Doğu Roma İmparatoru I. Justinianus tarafından inşa ettirilen Yerebatan Sarnıcı, 6. yüzyılda İstanbul'da yapılmış büyük ve etkileyici bir yer altı sarnıcıdır. 336 mermer sütunun suyun içinden yükselmesiyle mistik bir hava yaratan bu yapı, halk arasında ''Yerebatan Sarayı'' olarak da bilinir. Adını, daha önce bulunduğu alan olan Stoa Bazilikası'ndan aldığı için Latincede ''Cisterna Basilica'' olarak anılmıştır.
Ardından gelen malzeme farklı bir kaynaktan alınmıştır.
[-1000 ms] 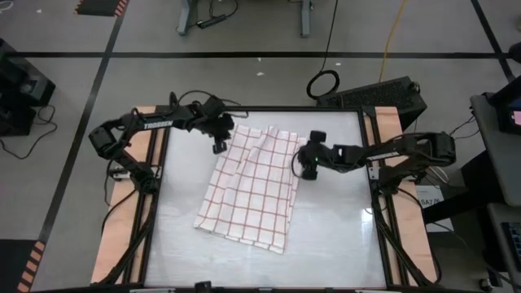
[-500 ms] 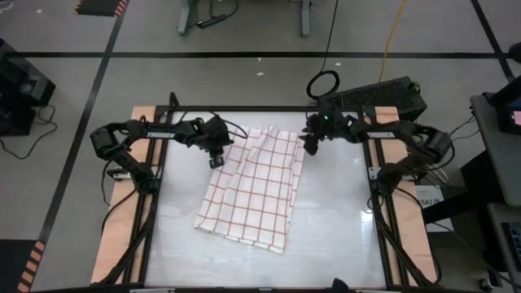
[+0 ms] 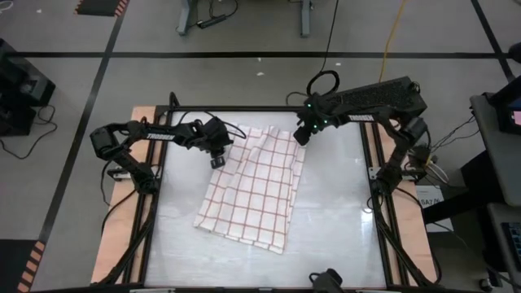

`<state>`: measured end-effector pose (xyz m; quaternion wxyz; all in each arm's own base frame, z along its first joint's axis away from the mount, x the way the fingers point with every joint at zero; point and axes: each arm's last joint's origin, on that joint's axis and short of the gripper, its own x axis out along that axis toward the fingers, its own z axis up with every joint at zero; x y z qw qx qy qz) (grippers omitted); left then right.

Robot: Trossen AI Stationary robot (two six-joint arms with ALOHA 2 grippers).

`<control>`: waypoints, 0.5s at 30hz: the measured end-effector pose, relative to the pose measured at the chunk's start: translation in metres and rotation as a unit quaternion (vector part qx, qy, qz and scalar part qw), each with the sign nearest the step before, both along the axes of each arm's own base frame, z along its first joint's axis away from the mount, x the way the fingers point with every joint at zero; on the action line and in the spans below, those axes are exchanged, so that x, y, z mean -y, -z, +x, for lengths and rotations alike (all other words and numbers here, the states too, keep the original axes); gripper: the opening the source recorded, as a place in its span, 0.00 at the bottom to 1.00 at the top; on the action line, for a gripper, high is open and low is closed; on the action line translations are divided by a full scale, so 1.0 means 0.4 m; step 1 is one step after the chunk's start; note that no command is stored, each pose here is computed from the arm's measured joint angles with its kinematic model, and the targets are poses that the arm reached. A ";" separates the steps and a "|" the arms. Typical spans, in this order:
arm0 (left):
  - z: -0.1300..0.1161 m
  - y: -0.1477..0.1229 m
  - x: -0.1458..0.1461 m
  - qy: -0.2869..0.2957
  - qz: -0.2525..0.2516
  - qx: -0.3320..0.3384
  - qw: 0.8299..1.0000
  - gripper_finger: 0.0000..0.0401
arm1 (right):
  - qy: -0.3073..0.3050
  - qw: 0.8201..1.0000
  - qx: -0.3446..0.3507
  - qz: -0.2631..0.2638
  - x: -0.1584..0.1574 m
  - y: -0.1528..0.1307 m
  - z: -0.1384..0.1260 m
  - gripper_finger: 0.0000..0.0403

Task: Roll towel
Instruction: Fold the white checkered towel

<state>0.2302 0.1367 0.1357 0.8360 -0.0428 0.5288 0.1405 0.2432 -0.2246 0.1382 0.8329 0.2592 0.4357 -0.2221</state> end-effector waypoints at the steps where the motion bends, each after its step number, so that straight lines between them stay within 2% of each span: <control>1: 0.001 0.000 -0.001 0.000 0.001 0.002 1.000 0.16 | 0.001 1.000 -0.004 0.004 0.002 0.008 0.005 0.39; 8: 0.003 -0.001 -0.001 -0.003 0.002 0.007 1.000 0.16 | -0.002 0.998 -0.049 0.025 0.003 0.006 0.020 0.36; 11: 0.002 -0.001 -0.001 -0.010 -0.002 0.008 1.000 0.16 | -0.002 0.998 -0.063 0.023 0.001 0.006 0.019 0.27; 15: 0.003 -0.001 -0.001 -0.010 -0.002 0.008 1.000 0.16 | -0.009 0.998 -0.065 0.021 0.000 0.007 0.018 0.07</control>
Sarnıç, suyollarından ve yağmur sularından elde edilen suyu Büyük Saray'a ve çevresine dağıtarak şehrin su ihtiyacını karşılamıştır. Roma döneminde Hadrianus İsale Hattı üzerinden de su taşınan bu yapı, İstanbul'un fethinden sonra bir süre daha Topkapı Sarayı için kullanılmıştır. Zamanla bölgede konutlaşmanın artmasıyla birlikte yerel halk tarafından da kullanılmaya başlanmıştır. Bu sarnıç, Bizans ve Osmanlı İmparatorluk dönemleri boyunca şehrin su kaynakları arasında önemli bir yere sahiptir ve günümüzde de tarihi bir cazibe merkezi olarak ziyaretçileri kendine çekmektedir.
İstanbul Büyükşehir Belediyesi'nin Yerebatan Sarnıcı'nda gerçekleştirdiği onarım ve temizlik çalışmalarında ortaya çıkan Medusa başı kabartmalı bloklar, sarnıcın en gizemli ve dikkat çekici unsurlarından biridir. Bu kabartmalardan batıdaki ters, doğudaki ise yatay yerleştirilmiştir. Bir efsaneye göre, Medusa'nın bakışları o kadar güçlüdür ki, doğrudan bakışı sarnıcın sütunlarını yıkmaya yetecek güçtedir. Başının ters konumlandırılması, bu büyüleyici gücün nötralize edilmesi amacıyla yapılmış olabilir. Böylece Medusa'nın bakışlarının etkisizleştirilerek sarnıcın güvenliği sağlandığına inanılmaktadır. Bu efsane, Yerebatan Sarnıcı'na mistik bir atmosfer katarak yapının tarihsel çekiciliğini artırır ve ziyaretçilerin ilgisini çeker.
Yunan Mitolojisi'nde ise Medusa, yeraltı dünyasının canavarları olarak bilinen üç Gorgon'dan biridir ve kendisine bakanları taşa çevirme gücüne sahiptir. Üç kız kardeşten biri olan Medusa, yılan başlı bir figür olarak betimlenir ve gücünden korkulan bir varlıktır. Başka bir rivayet ise Medusa'nın trajik dönüşümünü anlatır. Bu hikayeye göre Medusa, siyah gözleri, uzun saçları ve güzelliği ile övünen genç bir kızdır ve Zeus'un oğlu Perseus'a aşıktır. Athena ise Perseus'a ilgi duymaktadır ve Medusa'yı kıskanır. Kıskançlıkla dolan Athena, Medusa'nın güzelliğini lanetler; saçını yılana dönüştürür ve Medusa'ya bakan herkesin taşa dönüşeceği bir güç bahşeder. Sonunda Perseus, Medusa'nın başını keser ve onun taşa çevirme gücünü kendi düşmanlarına karşı kullanır. Medusa'nın gücü böylece trajik ve mistik bir sona ulaşır ama aynı zamanda mitolojide ölümsüz bir figür haline gelir.
Yerebatan Sarnıcı'nın başka bir dikkat çekici unsuru ise bitiş noktasında yer alan ''Ağlayan Sütun''dur. Bu sütun, üzerindeki tavus kuşu gözlerini andıran oyma kabartmalar ile ''Gözyaşı Sütunu'' olarak da anılmaktadır. Yüzeyinde yoğun nem biriktirdiği için sürekli ıslak görünür ve sanki ağlıyor hissi uyandırır. Bu özellik, sütuna hüzünlü bir anlam yükler ve birçok ziyaretçinin dikkatini çeker.
BİLET FİYATLARI
09.00-18.30 saatleri arasında ücretlendirme
Yerli ziyaretçi: 200 TL
Yabancı Ziyaretçi: 900 TL
Öğrenci: 50 TL
19.30-23.50 saatleri arasında ücretlendirme
Yerli Ziyaretçi: 350 TL
Yabancı Ziyaretçi: 1.400 TL
Öğrenci: 150 TL
Yerebatan Sarnıcı, Kültür Bakanlığı'na bağlı olmadığı için Müze Kart geçmez.